The floor lamps form part of “Contemporary DNA,” a show of new work from the architect, theorist, and designer Andrea Branzi. Now 85, the legendary Italian had a hand in most of the past century’s seminal design movements. In 1966, he co-founded Archizoom Associati, which launched Italian Radical Design. A decade later, he, Ettore Sottsass, and Alessandro Mendini opened Studio Alchimia, pushing the former’s pop sensibility into a highly referential and irreverent postmodernism.
By the mid-1980s, Branzi abandoned all that overthought flash and bent his interests toward the natural world. The result was the epochal “Animali Domestici” collection, furnishings made in concert with his wife, Nicoletta, that united found branches of raw birch and simple planks of varnished MDF in forms that seemed not so much retro-futuristic as timely-yet-timeless meditations on humanity’s need to make a mark.

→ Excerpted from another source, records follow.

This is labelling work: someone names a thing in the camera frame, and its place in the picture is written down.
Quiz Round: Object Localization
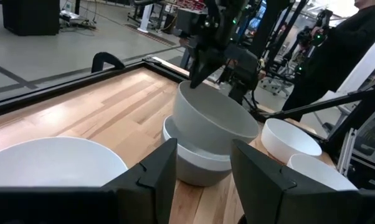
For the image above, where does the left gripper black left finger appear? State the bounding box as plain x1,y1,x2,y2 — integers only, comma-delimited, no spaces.
103,136,178,224

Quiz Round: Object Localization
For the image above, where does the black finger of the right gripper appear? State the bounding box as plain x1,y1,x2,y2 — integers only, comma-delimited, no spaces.
189,49,222,90

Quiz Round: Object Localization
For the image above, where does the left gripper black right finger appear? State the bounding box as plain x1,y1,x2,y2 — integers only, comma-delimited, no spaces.
230,138,300,224

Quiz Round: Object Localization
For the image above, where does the light grey bowl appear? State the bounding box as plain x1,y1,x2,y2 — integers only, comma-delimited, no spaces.
172,80,260,156

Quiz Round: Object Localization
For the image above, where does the dark grey bowl white rim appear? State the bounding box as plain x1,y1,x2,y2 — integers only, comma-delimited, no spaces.
161,115,232,187

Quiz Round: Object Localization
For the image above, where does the white tower pillar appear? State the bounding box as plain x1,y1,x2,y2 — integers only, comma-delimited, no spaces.
136,2,154,34

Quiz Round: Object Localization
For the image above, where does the grey mesh office chair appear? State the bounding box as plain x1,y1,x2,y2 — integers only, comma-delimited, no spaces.
351,102,375,187

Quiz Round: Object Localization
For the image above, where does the person with headphones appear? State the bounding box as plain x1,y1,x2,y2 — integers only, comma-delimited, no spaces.
280,0,375,123

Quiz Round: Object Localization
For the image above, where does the grey floor equipment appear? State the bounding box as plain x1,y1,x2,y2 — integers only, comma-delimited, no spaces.
59,9,97,31

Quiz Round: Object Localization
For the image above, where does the black cabinet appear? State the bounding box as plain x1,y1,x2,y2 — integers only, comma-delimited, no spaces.
2,0,60,37

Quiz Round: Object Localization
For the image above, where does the black camera rig post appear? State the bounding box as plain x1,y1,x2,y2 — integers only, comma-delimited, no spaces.
249,0,288,60

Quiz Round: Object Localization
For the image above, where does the black arch handle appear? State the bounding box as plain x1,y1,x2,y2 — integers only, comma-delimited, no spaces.
90,52,126,74

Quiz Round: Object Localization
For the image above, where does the black frame brace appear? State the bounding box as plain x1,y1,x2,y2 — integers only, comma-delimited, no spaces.
252,88,375,123

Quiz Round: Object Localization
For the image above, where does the black slanted frame strut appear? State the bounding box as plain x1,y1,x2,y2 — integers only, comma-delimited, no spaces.
324,77,375,156

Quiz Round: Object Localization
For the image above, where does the black metal table frame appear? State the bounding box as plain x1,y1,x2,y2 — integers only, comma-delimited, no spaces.
0,55,194,121

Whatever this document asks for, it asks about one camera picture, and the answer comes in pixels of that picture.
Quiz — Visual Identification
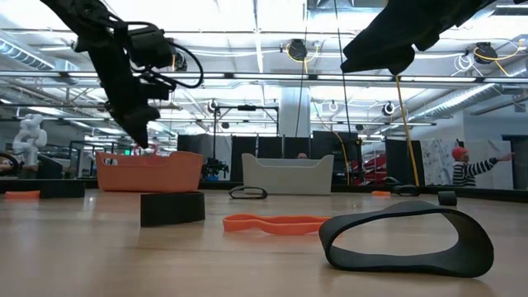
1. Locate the black curved hose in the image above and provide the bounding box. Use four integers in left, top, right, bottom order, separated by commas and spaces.
0, 151, 21, 172

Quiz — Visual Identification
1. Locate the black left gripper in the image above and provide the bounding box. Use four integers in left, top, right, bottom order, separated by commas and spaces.
88, 28, 171, 150

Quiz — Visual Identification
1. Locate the yellow hanging cable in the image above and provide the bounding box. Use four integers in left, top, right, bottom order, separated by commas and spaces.
394, 74, 421, 187

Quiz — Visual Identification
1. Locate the red background object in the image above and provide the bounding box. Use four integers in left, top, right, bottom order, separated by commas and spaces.
362, 154, 389, 182

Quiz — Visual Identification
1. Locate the orange plastic basket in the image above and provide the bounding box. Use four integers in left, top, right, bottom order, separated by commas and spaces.
95, 150, 205, 193

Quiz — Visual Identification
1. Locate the black background table frame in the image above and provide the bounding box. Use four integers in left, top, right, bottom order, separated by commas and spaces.
68, 139, 120, 178

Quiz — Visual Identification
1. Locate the white square column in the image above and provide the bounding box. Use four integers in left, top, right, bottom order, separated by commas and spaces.
280, 86, 311, 138

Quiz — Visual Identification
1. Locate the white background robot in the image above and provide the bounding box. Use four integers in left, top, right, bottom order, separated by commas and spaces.
12, 113, 48, 166

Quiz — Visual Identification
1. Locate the black aluminium table frame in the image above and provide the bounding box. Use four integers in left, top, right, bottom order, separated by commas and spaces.
0, 176, 528, 204

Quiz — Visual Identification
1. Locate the plain white cloth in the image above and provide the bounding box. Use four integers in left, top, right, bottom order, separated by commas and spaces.
465, 139, 515, 189

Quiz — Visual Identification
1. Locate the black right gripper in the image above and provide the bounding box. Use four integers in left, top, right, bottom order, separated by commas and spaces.
340, 0, 496, 76

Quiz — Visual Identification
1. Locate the patterned white cloth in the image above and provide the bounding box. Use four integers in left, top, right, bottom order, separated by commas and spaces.
420, 138, 455, 186

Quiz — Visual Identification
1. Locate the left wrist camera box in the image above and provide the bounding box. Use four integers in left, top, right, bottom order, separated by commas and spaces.
127, 24, 179, 70

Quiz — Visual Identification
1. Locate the white plastic basket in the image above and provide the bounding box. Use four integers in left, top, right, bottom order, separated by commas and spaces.
241, 153, 335, 196

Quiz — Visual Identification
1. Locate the black round bin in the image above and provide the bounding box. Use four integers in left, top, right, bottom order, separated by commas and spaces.
35, 154, 64, 179

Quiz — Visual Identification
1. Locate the black ceiling cable reel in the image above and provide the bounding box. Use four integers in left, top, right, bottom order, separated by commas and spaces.
171, 49, 189, 72
286, 38, 309, 63
473, 40, 499, 65

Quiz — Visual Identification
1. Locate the black tubular stand frame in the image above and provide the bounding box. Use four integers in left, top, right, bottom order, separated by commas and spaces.
212, 104, 281, 166

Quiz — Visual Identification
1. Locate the orange hanging cable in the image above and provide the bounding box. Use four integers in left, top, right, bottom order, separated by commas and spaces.
332, 130, 351, 186

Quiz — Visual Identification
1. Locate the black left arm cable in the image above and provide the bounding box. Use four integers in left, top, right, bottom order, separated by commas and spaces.
123, 20, 205, 90

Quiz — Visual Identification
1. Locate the black partition panel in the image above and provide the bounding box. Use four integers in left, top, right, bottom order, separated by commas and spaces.
230, 135, 311, 160
312, 130, 364, 186
177, 134, 226, 179
385, 139, 422, 186

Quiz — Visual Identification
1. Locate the thin black hanging cable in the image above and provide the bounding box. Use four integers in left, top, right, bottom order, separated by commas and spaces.
332, 0, 352, 134

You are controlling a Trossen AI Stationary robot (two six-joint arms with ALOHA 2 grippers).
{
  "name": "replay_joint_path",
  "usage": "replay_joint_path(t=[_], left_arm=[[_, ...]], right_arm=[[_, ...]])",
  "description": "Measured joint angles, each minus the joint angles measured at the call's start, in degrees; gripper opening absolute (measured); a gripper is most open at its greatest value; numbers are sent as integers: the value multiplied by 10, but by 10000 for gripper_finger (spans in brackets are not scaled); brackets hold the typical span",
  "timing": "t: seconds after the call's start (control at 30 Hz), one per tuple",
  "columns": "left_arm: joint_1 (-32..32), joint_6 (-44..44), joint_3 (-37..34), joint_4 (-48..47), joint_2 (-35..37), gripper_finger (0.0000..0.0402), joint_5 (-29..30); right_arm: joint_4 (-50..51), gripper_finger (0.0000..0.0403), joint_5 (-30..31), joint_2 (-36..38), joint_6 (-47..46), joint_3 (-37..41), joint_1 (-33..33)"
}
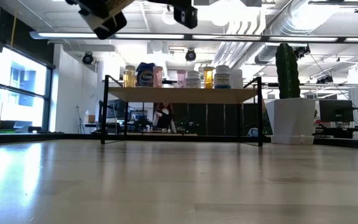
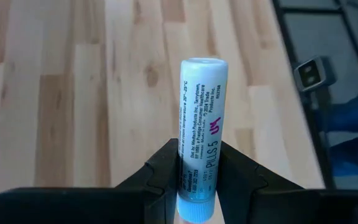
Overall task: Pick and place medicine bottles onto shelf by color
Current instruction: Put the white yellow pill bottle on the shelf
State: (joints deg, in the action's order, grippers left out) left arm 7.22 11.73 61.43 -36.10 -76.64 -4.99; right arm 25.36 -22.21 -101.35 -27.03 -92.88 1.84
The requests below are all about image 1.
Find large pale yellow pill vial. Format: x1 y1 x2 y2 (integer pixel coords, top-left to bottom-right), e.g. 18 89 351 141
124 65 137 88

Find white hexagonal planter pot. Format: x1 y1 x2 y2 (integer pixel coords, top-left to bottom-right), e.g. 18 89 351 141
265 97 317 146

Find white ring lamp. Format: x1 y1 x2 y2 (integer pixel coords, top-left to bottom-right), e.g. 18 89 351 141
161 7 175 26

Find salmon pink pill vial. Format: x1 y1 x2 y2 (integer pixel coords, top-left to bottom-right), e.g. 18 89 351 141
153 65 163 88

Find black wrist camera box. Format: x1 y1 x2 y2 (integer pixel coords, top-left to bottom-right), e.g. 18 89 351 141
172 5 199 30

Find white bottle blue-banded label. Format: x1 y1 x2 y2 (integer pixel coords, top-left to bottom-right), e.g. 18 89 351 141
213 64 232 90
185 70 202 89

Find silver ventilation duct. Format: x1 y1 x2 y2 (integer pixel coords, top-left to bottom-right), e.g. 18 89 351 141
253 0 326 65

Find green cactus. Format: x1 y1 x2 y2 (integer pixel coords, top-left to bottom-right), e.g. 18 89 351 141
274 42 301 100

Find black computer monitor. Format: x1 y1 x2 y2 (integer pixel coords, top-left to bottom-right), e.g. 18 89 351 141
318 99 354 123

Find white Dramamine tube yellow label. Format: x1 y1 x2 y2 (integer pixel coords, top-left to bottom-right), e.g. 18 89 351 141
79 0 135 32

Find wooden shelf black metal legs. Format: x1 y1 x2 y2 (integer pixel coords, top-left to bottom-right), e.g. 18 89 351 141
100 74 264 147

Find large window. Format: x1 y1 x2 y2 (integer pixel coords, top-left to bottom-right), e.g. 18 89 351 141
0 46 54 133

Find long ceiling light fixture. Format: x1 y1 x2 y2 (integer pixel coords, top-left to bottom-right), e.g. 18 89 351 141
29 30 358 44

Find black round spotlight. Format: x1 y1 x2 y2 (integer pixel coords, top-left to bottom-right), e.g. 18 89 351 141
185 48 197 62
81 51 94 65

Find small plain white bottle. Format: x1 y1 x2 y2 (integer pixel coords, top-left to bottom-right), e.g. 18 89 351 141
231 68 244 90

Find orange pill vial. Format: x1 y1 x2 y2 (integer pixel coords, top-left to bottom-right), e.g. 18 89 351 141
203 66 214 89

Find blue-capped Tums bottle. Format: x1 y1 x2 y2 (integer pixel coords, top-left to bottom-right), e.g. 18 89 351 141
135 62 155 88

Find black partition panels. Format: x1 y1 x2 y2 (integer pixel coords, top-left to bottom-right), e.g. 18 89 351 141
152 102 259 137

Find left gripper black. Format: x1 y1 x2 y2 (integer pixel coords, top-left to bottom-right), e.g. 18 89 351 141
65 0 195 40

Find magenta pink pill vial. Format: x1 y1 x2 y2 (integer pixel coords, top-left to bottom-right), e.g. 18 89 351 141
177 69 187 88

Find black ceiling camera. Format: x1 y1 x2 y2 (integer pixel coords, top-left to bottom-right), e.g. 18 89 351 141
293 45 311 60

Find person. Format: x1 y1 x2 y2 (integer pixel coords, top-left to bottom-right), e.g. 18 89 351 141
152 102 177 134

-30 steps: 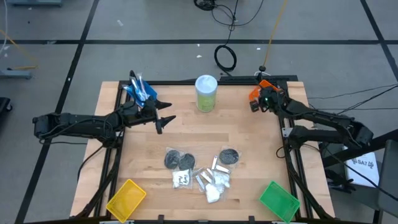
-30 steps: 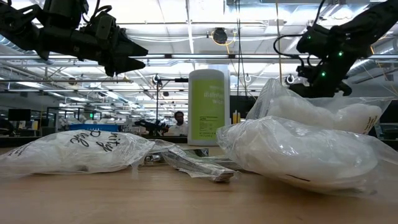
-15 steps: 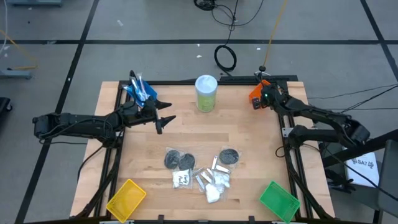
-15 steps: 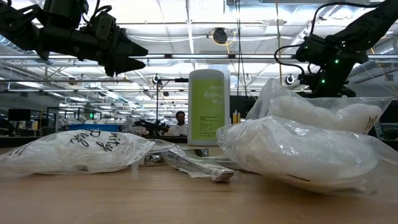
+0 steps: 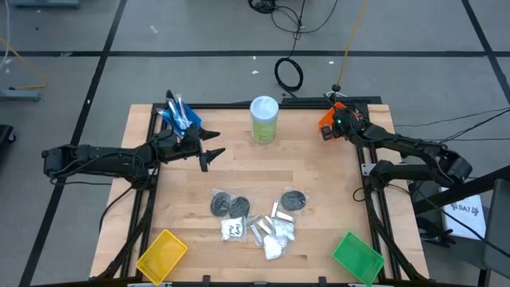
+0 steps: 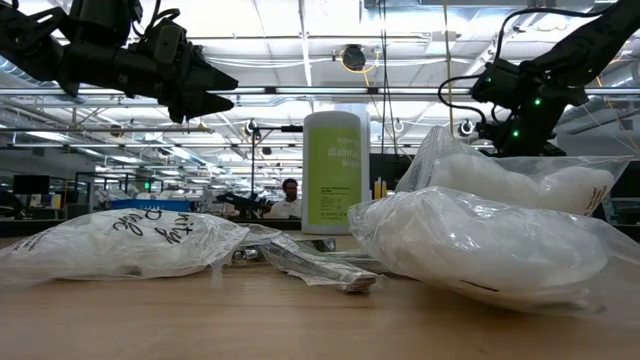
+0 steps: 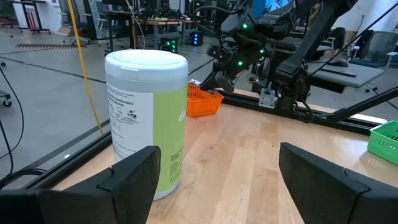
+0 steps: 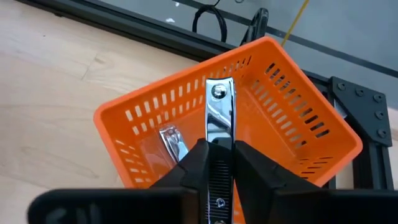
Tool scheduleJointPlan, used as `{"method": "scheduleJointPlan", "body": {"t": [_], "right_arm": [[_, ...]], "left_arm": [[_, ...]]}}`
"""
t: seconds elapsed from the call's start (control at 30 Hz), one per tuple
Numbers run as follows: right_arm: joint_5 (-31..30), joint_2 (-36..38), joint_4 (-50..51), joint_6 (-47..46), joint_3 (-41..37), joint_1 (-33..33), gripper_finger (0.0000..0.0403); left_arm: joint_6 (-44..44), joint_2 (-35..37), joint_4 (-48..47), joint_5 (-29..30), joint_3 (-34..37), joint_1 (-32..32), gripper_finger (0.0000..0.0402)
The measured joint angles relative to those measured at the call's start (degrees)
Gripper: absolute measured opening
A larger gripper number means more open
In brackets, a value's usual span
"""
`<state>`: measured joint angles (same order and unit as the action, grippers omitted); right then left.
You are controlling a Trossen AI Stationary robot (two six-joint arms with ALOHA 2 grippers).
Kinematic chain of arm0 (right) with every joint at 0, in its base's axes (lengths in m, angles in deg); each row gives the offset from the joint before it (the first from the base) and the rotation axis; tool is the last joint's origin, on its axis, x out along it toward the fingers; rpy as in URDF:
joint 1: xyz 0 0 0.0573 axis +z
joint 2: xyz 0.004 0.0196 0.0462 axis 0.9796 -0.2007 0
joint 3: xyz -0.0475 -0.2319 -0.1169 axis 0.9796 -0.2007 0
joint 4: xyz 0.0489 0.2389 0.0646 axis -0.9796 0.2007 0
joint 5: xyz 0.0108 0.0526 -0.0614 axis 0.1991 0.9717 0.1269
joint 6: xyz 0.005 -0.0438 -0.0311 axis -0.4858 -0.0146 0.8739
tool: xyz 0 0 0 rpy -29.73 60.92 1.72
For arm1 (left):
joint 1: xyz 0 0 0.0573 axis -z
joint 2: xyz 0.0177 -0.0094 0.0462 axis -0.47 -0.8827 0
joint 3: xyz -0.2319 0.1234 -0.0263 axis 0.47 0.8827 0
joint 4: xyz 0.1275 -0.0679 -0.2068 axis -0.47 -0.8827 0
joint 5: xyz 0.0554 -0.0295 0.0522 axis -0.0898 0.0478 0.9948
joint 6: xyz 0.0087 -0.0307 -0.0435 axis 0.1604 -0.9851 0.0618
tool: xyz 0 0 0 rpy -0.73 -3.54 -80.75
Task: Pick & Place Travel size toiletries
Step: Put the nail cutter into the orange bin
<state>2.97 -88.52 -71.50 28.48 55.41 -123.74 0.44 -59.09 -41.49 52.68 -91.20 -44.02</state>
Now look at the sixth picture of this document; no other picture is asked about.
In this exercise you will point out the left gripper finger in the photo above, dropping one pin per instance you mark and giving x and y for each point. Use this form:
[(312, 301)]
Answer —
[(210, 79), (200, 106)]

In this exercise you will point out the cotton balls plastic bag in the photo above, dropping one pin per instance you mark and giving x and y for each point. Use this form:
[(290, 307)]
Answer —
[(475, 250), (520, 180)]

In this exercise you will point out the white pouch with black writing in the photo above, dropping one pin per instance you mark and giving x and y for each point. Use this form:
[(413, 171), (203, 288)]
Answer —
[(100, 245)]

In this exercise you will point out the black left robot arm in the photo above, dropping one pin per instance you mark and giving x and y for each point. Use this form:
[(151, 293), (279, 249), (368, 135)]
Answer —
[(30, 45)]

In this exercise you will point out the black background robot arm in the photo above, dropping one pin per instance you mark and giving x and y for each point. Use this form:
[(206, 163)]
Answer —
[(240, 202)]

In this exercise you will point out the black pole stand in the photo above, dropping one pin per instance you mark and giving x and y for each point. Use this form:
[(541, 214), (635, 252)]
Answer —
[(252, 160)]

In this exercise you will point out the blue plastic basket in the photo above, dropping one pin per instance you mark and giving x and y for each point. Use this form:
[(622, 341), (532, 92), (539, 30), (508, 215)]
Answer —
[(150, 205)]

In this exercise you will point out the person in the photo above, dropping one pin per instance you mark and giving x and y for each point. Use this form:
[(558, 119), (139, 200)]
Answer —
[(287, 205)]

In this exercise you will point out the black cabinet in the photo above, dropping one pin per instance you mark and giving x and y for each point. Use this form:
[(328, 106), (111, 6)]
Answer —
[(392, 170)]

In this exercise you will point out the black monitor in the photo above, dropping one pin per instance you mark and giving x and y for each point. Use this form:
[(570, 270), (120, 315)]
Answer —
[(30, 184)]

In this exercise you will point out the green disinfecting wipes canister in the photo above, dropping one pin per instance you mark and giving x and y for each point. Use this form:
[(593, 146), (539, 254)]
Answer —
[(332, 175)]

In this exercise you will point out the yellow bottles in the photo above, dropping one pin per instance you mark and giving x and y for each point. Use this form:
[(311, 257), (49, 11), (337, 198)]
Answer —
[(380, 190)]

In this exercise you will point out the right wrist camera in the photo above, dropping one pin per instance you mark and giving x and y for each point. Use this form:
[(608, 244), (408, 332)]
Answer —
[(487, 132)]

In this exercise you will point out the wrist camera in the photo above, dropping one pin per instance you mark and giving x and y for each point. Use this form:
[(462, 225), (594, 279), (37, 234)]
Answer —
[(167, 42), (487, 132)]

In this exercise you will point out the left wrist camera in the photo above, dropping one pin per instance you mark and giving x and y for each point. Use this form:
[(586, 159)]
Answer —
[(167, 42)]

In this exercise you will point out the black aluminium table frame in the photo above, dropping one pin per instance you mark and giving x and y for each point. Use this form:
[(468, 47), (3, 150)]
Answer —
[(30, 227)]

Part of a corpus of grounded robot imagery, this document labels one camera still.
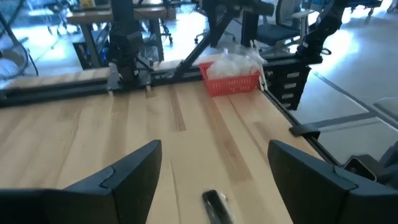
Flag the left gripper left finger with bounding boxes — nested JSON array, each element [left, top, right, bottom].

Branzi called that style “neo-primitive,” and while that locution might strike 21st-century sensibilities as perhaps tinged with a bit of colonial condescension, his recent pieces prove the idea remains fruitful. To the side of the trees, a row of seating lines up; these Germinal chairs and benches use simple MDF frames as grounds from which sprout hand-painted bamboo stalks. The backs are canvases for Branzi’s brush, and each seating a riff on flags, traditional blanket making, semiotics—so much of his history is here, in the pop repetition of the bases and the poetics of his decorations and the PoMo stacking of them onto each other. You’d swear you’d seen them before—or anything quite like them.
Near them rise Branzi’s Buildings, a series of steel storage units with central bamboo columns, their industrial solemnity enlivened by everyday objects—a jug of orange juice, a pack of bottled water—that he asked gallery staff to collect from local shops.
“Contemporary DNA” reaches its full potential far from those trees by the windows, where the gallery has installed his Roots seating. For these, Branzi went foraging for the titular pieces of wood, those elegant forms only nature can create. He painted them with simple bands of primary colors and suspended them in undulating metal cages. It’s almost impossible not to see them as cages, but look closer. What feels like nature constrained becomes imagination unfettered, the cosmos and artistic imagination together in flow. These aren’t gravestones or anthropological vitrines. They’re the building blocks of world-building, not nostalgic but neo.